**Supplied material:**
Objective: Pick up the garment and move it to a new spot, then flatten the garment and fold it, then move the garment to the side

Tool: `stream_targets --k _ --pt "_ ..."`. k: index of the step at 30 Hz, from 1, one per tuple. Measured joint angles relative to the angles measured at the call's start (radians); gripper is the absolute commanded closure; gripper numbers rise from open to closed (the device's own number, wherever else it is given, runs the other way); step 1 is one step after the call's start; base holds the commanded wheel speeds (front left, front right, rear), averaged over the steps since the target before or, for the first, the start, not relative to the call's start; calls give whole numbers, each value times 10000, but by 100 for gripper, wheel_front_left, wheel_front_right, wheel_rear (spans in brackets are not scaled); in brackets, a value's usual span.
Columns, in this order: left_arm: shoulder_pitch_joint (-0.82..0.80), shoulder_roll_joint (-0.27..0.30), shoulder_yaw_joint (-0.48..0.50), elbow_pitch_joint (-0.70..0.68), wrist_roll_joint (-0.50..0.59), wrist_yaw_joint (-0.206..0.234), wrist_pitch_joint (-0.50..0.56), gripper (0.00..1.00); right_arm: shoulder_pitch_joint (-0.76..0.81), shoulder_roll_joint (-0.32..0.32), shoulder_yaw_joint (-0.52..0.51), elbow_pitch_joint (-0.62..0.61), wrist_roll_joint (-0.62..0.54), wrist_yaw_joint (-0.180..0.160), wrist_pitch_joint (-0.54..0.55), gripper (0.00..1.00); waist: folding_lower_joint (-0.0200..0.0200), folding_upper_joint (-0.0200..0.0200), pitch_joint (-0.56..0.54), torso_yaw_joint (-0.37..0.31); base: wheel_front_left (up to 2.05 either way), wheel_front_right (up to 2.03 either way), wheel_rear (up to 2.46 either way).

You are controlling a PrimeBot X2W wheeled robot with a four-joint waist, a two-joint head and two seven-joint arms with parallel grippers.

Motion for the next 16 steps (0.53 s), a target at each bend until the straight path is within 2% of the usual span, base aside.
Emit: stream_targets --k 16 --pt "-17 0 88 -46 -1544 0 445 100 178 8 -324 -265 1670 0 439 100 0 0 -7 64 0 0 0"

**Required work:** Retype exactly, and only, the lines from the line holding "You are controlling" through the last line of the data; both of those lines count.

**Written response:**
You are controlling a PrimeBot X2W wheeled robot with a four-joint waist, a two-joint head and two seven-joint arms with parallel grippers.

Motion for the next 16 steps (0.53 s), a target at each bend until the straight path is within 2% of the usual span, base aside.
Emit: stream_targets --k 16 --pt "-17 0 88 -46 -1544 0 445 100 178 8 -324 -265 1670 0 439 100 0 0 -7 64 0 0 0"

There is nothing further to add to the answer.